I bite my lips and exhale, a little sound of frustration making the back of my throat vibrate.

“You could say that.”

We’re in front of a series of brick buildings that look like converted lofts and businesses. As Andrew opens his door, a blast of warm night air fills the limo. April in Boston is a crapshoot. You never know if you’ll get a balmy breeze or need your down winter coat. 

Salty air, carrying the ocean on it, fills the small space. Aha. I know where we are.

The Seaport district. Congress Street.

I look outside and my eyes adjust. We’re just at the curb, not even in a parking spot or an underground garage. The driver simply pulled over and we’re blocking traffic.

My door opens. I reach up to touch my hair, then my lips. I must look frightfully disheveled, bright red lipstick smeared across my lips, hair thoroughly mussed.

The second I climb out of this limo it’ll be obvious what Andrew and I have been doing. The thought makes me smile. 

Andrew reaches one strong hand for me and I take it, lifting up into the dark night, his palm splayed at the small of my back without interruption. He seems incapable of not touching me now.

“Is my lipstick smeared?” I whisper, the intimacy of such a simple question feeling both natural and out of place. I’m living in two different realities right now, second by second, as time flows and I am with him.

There is this dream world, where Andrew McCormick is kissing me. And then there’s reality, where I am waiting sorrowfully to wake up.

“Does it matter?”  

The limo takes off like a silent jet, disappearing down Congress Street as Andrew guides me up a set of stairs. There is no sign. No obvious door. We might as well be headed into a nondescript, restored historical building that houses tech start-ups rather than a restaurant.

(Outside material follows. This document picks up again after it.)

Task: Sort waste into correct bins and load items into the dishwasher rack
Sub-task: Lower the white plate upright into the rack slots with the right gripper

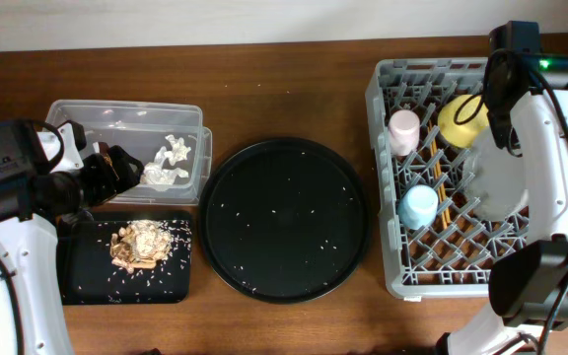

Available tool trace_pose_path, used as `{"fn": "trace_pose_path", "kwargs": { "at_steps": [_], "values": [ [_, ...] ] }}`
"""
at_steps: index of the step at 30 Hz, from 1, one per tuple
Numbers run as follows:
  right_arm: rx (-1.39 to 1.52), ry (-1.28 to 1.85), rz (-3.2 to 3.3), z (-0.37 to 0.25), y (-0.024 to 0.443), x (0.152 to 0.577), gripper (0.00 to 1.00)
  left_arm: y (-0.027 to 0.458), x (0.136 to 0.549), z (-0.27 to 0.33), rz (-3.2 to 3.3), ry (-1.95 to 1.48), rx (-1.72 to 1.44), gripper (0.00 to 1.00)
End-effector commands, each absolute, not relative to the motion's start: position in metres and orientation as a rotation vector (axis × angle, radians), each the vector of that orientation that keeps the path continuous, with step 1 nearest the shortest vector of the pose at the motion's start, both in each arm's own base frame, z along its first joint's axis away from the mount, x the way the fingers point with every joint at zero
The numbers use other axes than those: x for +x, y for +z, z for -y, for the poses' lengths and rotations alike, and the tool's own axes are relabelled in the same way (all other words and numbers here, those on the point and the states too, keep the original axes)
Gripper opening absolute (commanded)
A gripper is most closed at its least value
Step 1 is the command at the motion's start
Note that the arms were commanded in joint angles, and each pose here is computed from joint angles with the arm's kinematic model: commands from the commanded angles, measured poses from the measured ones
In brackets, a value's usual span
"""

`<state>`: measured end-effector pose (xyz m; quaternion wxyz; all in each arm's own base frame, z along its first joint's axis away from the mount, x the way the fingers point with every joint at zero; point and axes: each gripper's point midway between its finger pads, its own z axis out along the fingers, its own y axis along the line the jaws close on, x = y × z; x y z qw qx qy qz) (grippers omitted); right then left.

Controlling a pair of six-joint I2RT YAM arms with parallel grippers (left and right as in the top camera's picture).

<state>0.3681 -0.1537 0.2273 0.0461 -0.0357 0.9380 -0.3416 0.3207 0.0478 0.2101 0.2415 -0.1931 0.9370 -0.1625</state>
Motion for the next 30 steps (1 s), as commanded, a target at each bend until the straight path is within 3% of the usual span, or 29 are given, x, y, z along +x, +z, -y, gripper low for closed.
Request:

“Where are we?” I ask as I fumble around in my purse, looking for a hand mirror or a compact.

“You’ll see.”

As he holds open a door, I see a small brass plaque, so subtle I would never have noticed it if I weren’t on guard, nerves firing at random intervals as every cell in my body is alert and ripe.

The plaque has the name of the most exclusive new restaurant in town on it, complete with the chef’s name.

“We’re eating
here
?”

“You’ve been here before?”

I shake my head, my fingers closing on my compact. I’ve heard about it. This is the apocryphal restaurant that the celebrity chef created for friends, family, and few of her closest Boston billionaires. 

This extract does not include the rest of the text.